# Surfactant question



## alpine0000 (Jul 25, 2017)

Are you supposed to use a surfactant on fungicides and liquid fertilizers?

Specifically, I'm wondering about Headway and Cleary 3336F fungicides, and CoRoN 18-3-6 and Micros fertilizer... I usually use a surfactant on all of my other foliar apps (herbicides and PGR), but my liquid fertilizer and fungicide labels don't address whether or not you need to use a surfactant.

The products in question are linked below:

https://www.domyown.com/coron-1836-plus-05-fe-p-1788.html
https://www.domyown.com/turfgrasspro-micros-p-17264.html
https://www.domyown.com/headway-fungicide-p-3958.html
https://www.domyown.com/clearys-3336f-fungicide-p-1345.html

Thanks!


----------



## Delmarva Keith (May 12, 2018)

If the labels do not specify or mention surfactants in any way, you don't need them. Just read the labels carefully, start to end. The way many are written it's like an Easter egg hunt to find important info.

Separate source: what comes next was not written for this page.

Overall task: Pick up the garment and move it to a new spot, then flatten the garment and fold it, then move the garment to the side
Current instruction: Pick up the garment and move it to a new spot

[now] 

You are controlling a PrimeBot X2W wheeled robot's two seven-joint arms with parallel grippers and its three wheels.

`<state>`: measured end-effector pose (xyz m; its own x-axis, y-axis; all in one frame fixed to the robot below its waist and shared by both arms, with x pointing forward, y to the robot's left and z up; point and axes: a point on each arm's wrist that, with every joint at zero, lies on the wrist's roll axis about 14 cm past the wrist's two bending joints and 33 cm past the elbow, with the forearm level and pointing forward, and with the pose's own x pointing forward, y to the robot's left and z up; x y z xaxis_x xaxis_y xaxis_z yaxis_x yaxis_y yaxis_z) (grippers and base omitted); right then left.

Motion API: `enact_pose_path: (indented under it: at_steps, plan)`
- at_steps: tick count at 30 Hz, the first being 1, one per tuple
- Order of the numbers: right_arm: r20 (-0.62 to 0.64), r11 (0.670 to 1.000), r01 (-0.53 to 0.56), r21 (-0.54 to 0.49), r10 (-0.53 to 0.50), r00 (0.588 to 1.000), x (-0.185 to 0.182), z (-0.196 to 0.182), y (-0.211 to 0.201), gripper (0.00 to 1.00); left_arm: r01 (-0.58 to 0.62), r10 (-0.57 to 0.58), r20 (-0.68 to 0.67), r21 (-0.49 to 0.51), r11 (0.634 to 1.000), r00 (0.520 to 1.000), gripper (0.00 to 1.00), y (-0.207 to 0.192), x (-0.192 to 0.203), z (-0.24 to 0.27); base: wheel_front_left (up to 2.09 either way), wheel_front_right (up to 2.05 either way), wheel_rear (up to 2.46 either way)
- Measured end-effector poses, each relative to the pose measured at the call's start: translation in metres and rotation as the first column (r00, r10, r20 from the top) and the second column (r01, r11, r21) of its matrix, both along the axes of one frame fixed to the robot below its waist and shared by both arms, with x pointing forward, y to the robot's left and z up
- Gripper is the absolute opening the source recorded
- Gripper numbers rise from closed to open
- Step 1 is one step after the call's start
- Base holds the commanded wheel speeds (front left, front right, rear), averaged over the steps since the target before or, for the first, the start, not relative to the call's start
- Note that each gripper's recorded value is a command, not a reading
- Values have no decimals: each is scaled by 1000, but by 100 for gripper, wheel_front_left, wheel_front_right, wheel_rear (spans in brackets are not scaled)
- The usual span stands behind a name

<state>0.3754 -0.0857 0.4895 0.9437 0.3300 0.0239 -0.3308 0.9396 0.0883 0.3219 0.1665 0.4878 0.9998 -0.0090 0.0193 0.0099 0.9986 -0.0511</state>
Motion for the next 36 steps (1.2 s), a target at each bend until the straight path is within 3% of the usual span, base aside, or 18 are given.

I've always wished there would be a standard, specified format for labels so they would be easier to read and have some logical relationships to group and order the information conveyed from label to label. They sure don't. I'm not saying have the government write a bunch of nonsense specifications, but the regulated industry should get together and come up with an agreed format.


----------



## MarkAguglia (Jul 13, 2017)

Delmarva Keith said:


> If the labels do not specify or mention surfactants in any way, you don't need them. Just read the labels carefully, start to end. The way many are written it's like an Easter egg hunt to find important info.
> 
> I've always wished there would be a standard, specified format for labels so they would be easier to read and have some logical relationships to group and order the information conveyed from label to label. They sure don't. I'm not saying have the government write a bunch of nonsense specifications, but the regulated industry should get together and come up with an agreed format.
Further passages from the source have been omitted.